En revanche, si les indemnités allouées à M. [Q] [S] [Z] n’ont pas été réglées, il n’en demeure pas moins que les appelantes ont manifesté leur volonté d’exécuter la décision en proposant au Conseil de M. [Q] [S] [Z] une compensation de leurs créances à laquelle il n’a pas été manifestement donné suite.

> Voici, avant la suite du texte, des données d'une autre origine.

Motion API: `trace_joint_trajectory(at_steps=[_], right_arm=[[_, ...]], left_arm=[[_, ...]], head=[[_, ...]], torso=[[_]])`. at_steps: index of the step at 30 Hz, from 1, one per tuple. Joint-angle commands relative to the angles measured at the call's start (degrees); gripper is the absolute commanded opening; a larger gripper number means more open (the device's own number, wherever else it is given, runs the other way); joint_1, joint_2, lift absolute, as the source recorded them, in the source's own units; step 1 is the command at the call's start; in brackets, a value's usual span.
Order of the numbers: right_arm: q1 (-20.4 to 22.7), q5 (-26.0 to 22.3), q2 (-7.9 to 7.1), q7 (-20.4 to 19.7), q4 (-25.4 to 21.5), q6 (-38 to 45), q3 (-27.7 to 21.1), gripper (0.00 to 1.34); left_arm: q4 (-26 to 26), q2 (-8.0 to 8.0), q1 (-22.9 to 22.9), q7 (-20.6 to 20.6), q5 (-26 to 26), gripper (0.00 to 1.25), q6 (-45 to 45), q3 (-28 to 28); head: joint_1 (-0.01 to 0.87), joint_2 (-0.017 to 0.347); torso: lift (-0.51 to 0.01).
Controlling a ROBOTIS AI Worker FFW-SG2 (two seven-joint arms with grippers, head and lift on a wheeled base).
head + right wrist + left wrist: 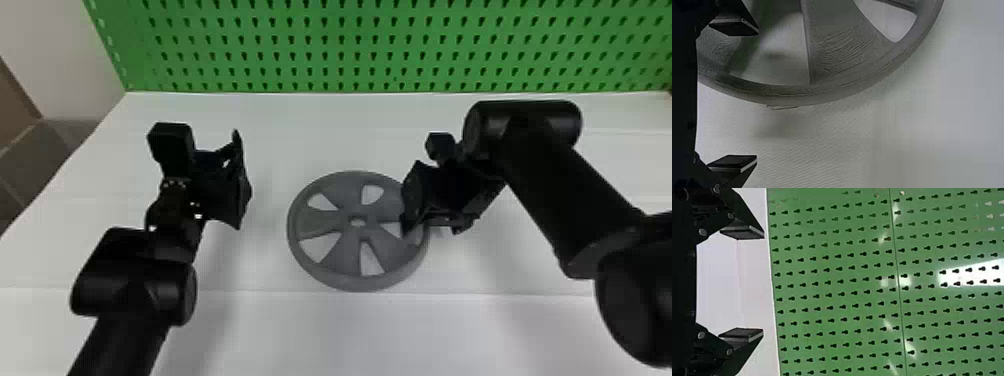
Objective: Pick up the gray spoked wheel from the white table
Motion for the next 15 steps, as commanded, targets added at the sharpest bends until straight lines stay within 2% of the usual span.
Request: trace_joint_trajectory(at_steps=[1,6,15], right_arm=[[-0.34,-0.1,0.05,-0.81,0.18,-0.29,0.0,1.18],[-0.69,-0.89,0.05,-2.39,0.89,-0.29,0.09,1.18],[-0.78,-1.68,0.05,-2.66,1.24,-0.56,0.27,1.16]], left_arm=[[0.16,0.0,-0.07,0.0,0.19,0.87,0.0,-0.16],[0.25,0.0,-0.16,0.0,0.19,0.87,0.0,-0.34],[0.25,0.0,-0.34,0.09,0.28,0.87,0.0,-0.34]], head=[[0.779,0.071],[0.779,0.071],[0.779,0.071]], torso=[[-0.097],[-0.097],[-0.097]])
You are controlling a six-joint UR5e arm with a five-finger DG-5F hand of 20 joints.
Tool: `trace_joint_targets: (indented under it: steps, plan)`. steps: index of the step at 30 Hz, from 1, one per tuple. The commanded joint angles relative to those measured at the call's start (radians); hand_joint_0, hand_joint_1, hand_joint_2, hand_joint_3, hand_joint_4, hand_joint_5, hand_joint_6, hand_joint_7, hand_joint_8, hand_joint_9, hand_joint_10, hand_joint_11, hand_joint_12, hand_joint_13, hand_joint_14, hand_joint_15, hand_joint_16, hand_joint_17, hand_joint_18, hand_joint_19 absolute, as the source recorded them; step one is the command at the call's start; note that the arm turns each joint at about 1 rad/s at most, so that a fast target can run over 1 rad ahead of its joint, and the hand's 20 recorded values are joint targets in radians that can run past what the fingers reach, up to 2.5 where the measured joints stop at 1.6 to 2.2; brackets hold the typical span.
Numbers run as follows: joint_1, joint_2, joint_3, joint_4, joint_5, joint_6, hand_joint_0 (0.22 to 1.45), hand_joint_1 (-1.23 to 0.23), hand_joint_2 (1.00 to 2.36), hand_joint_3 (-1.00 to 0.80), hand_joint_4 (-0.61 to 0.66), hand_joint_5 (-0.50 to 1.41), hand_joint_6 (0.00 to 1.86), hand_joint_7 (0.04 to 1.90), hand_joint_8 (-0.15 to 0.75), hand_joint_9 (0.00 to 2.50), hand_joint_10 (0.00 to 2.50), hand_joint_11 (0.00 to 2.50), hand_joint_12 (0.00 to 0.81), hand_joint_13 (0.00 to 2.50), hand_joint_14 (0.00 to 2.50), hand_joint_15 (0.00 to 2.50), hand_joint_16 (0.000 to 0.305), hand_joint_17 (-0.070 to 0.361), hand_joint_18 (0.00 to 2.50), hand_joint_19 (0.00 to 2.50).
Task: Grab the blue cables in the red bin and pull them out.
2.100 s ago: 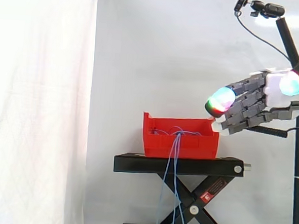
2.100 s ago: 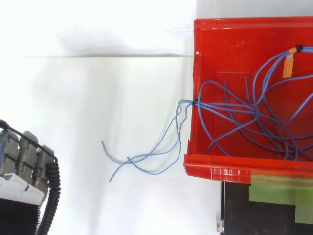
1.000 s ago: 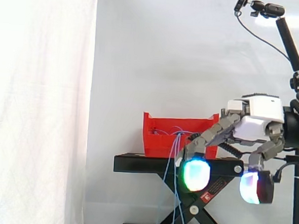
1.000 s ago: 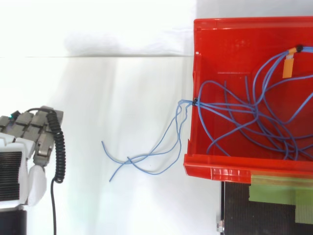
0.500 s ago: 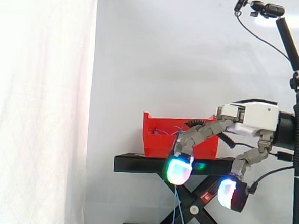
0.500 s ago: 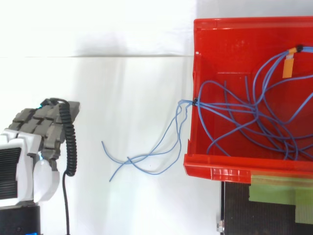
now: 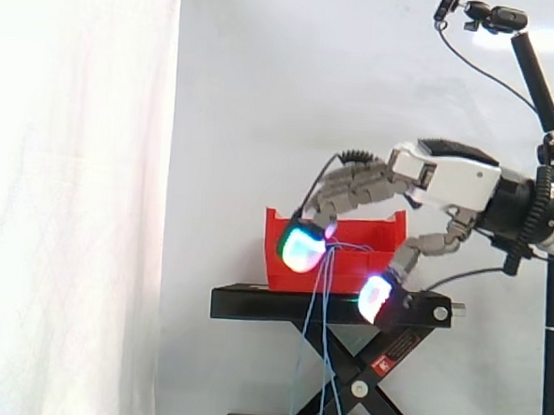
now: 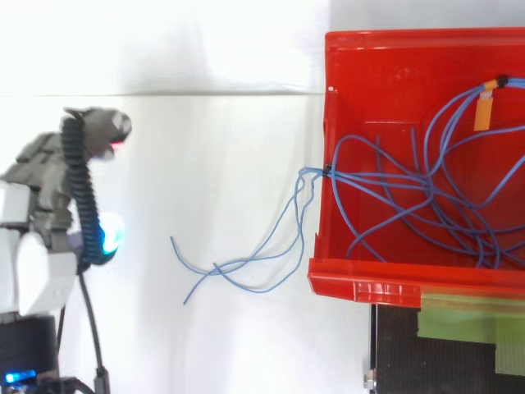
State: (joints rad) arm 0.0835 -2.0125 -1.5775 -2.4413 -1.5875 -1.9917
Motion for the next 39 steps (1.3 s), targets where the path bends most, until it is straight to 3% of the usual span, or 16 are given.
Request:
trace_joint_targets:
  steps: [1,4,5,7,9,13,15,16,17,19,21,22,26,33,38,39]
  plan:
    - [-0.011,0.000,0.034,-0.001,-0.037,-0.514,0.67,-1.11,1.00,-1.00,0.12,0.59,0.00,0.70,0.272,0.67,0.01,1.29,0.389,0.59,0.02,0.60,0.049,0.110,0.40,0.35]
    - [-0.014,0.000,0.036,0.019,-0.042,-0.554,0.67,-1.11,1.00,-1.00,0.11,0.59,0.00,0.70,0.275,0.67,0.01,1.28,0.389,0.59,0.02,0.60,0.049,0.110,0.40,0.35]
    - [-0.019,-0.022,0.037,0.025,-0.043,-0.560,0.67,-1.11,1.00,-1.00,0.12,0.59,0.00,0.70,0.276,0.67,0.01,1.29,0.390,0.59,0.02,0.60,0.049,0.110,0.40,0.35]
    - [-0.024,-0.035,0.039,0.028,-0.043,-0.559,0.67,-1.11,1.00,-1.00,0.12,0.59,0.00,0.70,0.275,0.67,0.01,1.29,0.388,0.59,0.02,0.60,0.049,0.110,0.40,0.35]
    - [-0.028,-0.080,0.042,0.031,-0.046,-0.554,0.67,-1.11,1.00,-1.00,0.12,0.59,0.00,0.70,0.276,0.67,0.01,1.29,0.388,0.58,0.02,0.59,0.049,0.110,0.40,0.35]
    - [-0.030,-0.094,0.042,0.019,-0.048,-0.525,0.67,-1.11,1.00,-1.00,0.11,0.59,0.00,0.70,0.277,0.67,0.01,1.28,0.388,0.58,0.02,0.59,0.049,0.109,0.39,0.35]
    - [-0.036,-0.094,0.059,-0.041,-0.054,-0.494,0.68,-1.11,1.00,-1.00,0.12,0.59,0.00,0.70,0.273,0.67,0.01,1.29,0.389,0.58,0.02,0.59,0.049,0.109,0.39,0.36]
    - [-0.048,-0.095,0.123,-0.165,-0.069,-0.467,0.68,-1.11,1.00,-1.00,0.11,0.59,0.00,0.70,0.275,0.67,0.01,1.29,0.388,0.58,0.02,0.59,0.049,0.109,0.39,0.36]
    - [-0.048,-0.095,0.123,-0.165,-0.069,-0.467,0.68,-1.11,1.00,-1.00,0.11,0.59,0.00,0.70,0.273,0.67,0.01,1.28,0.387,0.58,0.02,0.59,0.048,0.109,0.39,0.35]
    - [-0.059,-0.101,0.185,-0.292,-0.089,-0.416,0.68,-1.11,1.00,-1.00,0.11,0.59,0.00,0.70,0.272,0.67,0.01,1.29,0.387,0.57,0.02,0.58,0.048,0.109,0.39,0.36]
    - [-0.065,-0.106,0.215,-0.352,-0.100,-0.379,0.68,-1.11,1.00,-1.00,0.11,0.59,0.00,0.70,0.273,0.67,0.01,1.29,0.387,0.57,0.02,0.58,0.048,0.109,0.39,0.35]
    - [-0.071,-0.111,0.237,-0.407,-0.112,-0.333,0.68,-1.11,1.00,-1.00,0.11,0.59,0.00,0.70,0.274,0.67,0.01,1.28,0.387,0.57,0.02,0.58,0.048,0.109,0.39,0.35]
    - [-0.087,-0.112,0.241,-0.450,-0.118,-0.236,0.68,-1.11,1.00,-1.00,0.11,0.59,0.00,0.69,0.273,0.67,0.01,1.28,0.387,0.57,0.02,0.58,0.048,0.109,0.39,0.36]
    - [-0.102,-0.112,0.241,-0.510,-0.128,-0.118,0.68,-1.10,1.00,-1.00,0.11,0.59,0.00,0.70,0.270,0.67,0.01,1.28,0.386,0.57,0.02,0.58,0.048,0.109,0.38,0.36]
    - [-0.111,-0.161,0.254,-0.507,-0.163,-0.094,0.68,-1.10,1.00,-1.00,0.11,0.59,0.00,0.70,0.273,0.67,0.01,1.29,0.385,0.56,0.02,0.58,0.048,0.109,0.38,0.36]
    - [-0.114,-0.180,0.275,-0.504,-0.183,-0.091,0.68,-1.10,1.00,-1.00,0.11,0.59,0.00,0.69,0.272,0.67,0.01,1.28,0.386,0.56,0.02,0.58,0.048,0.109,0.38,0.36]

Dès lors, il ne sera pas fait droit à la demande de radiation de M. [Q] [S] [Z] concernant son indemnité.
Mme [W] [Z], Mme [B] [Z], respectivement avocate et pharmacienne de profession, ne rapportent par ailleurs aucun élément de preuve d’une impossibilité d’exécuter ou de conséquences manifestement excessives ni d’une disproportion entre leur situation financière et la somme à régler de 35.100 euros, en l’absence de production de tout élément sur leurs revenus ou leur situation financière de sorte qu’il a lieu d’ordonner la radiation de la présente affaire, sans que celle-ci soit de nature à priver les appelantes de leur droit à un double degré de juridiction, en violation de l’article 6 § 1 de la Convention européenne des droits de l’homme.
La radiation est une mesure d’administration judiciaire qui ne peut donner lieu à condamnation sur le fondement de l’article 700 du code de procédure civile ainsi qu’aux dépens.
PAR CES MOTIFS
La Présidente, statuant par mesure d’administration et non susceptible de recours,
Ordonnons la révocation de l’ordonnance de clôture du 22 octobre 2025,
Déclarons recevables les demandes de radiation,
Ordonnons la radiation de la procédure n° 24-14569 du rôle des affaires en cours,
Disons que le rétablissement au rôle pourra intervenir après justification de l’exécution du jugement déféré à l’égard de la S.A.S. [6] [F] [Z], de la S.N.C. [2], de la société SASU [5], de Maître [B] [R], de maître [G] [D] et la SCP [1][D],
Disons n’y avoir lieu à à condamnation sur le fondement de l’article 700 du code de procédure civile et aux dépens.
Fait à Aix-en-Provence, le 12 mai 2026
Le greffier La Présidente
Copie délivrée aux avocats des parties ce jour.